"They thought they could destroy the cycle of injustice. But all they did was replace it with a new one. One that will be stronger and more cruel than the one that came before."

- Anonymous Citizen after the night of the failed uprising.

Longer than history can remember...

Few realize how long the history of civilization was—older than the written word.  Nomadic tribes would forage the lands for food and shelter, always seeking to bind themselves to something greater.  Something more.  Throughout the early ages, fledgling societies and even kingdoms would rise, only to collapse into ruin, their knowledge lost, their people reduced to warring factions due to greed, envy and fear.  Time and again.  The only evidence of their cultures ever existing  were the temples, castles and other great structures they left behind.  Empty husks.  Some of which were lost to time.  Others which survived, almost as if they wished to serve as a grim reminder of what could have been.  Over time, what endured was not hope, but despair over the failure to become more than what they were.

What endured in those times was not hope for a better future, but the failure to achieve it.  It was only when the ancestors of the Nobility emerged and took rule, that a permanence of order and stability would slowly begin to take shape.  

Few deny that it was ancestors of the Nobility who ended the tribal wars and brought lasting peace. Yet some whisper that peace might have come on its own, without the need for conquest, had the other tribes been given more time to find that peace themselves, if they had been been given more time to make their own choices. And their own mistakes.  Those whispers never faded, and as the centuries passed, some of those whispers grew stronger.

A great system was created.  One that brought peace to a broken land that had been ravaged by centuries of endless conflicts and bloodshed.  Yet as generations passed, the fruits of that peace began to ripen unevenly.  

Perhaps the creators of the system never meant for it to be so unequal.  So cruel.  But intent meant little as the system quietly tilted in one direction. Generation after generation, one side gathered more wealth and power, while the other was left with less.   Less wealth, less voice… less hope. That imbalance, that inequality, deepened like low pressure in the sky, and beneath it, a storm began to form.  Slow, silent, and inevitable.  

Until one fateful night, in a city seen as the symbol of peace and order in a powerful nation,  that storm broke.

The disillusioned chose violence as their voice.  And champion.  But violence was neither a voice nor a champion.  It was a blunt weapon. And in the confusion, many of those harmed were not enemies, but allies.  Nobles who had listened, who had passionately advocated for change.  A change that did not benefit them, but one they still championed, because they believed it was right. Many of them died alongside those who never cared.  The tragedy of their fate being… they died because they did care.

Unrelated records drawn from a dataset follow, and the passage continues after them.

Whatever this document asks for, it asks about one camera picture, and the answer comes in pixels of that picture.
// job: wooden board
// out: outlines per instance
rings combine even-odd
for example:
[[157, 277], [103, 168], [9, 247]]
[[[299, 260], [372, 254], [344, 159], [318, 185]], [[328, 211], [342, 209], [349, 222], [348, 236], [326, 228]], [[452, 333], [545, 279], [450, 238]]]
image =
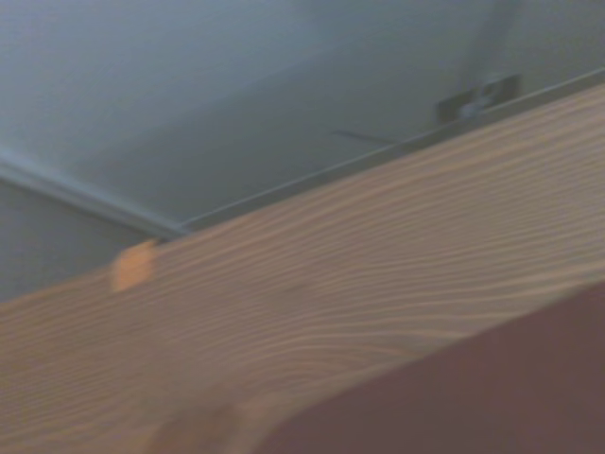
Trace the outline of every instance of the wooden board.
[[604, 121], [599, 86], [165, 245], [125, 291], [100, 270], [1, 305], [0, 452], [248, 453], [602, 279]]

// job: wooden beam
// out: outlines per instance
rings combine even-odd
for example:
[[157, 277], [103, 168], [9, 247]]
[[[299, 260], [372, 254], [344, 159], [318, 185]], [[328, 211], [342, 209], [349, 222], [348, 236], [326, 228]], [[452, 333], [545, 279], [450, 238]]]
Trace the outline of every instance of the wooden beam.
[[602, 279], [604, 121], [599, 86], [164, 245], [136, 287], [106, 269], [1, 305], [0, 451], [247, 453]]

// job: gray wall
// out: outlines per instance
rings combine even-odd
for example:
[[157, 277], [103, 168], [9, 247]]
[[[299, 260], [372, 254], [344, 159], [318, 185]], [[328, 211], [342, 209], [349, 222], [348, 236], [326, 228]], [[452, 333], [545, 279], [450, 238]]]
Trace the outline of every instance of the gray wall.
[[109, 263], [145, 236], [0, 183], [0, 301]]

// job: ceiling panel
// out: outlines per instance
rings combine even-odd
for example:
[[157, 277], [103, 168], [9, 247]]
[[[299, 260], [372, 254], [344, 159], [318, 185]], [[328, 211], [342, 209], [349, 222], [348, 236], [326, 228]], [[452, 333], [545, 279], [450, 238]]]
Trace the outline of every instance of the ceiling panel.
[[406, 137], [432, 129], [432, 106], [447, 96], [490, 11], [479, 1], [468, 9], [433, 3], [439, 7], [414, 11], [399, 3], [397, 20], [391, 15], [362, 38], [69, 170], [187, 220], [376, 147], [333, 130]]
[[[5, 3], [2, 145], [177, 222], [378, 147], [331, 131], [433, 130], [498, 20], [496, 0]], [[519, 4], [491, 73], [529, 93], [603, 66], [601, 0]]]

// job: dark brown object
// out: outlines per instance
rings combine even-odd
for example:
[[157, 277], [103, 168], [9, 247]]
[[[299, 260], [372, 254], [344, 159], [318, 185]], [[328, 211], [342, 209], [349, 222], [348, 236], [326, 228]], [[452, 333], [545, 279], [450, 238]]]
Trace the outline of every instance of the dark brown object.
[[257, 454], [605, 452], [605, 284], [308, 410]]

Few among the Common-born realized that many of those who fell that night were the same ones quietly  labouring on their behalf.  trying to bring about incremental reforms to benefit those not born of Noble blood.  Some had even used the power and privilege they had to shield those common-borns from harsher punishments in the past, without them ever realizing it.  Violence, meant to liberate them, had now left them more isolated than before. 

he insurrection failed. Its charismatic leader believed dead and their followers scattered, yet the night left a stain that could not be washed away.  Until that night, their cause had slowly, but steadily, been gaining support.  Even the most wary of onlookers had begun to express sympathy and support for their cause.  But in one night, the actions of a brazen few—those who believed they had been ignored, exploited and forgotten for too long— tainted that cause.  Nobles who had once felt sympathy, saw that sympathy turn to shock.  And in the aftermath, that shock for many, would turn into anger and distrust.  Meanwhile, some common-borns initially expressed support for the uprising, unaware of the true extent of the damage inflicted.  When they found out, many were horrified, and tried to recant their earlier support for what had happened.  Some even tried to reach out to those most affected by what had happened, to try and offer support and help in any way they could.  But many were met with the same distrust and contempt they had previously shown those of Noble blood.  Many were so accustomed to being angry at Nobles for so long, that they did not know how to respond to the anger of Nobles towards them.  Especially those who had once supported them.  In response, many tried to avoid contact with those who were of Noble blood, creating a deeper divide between the two classes.  Open conversation and debate, once encouraged, was now looked upon with suspicion.  As a result, in the days that followed, many could feel a strange new silence begin to take shape in the streets.  Some believed that the silence was a new normalcy.  A new peace.  One that they hoped would last.  Others knew that the new silence which had settled across the heart of the nation was not peace.  And that it would not last.  And with that understanding, some began to remember a cautionary tale they once heard… 

“Anger can make anyone believe their cause is just.”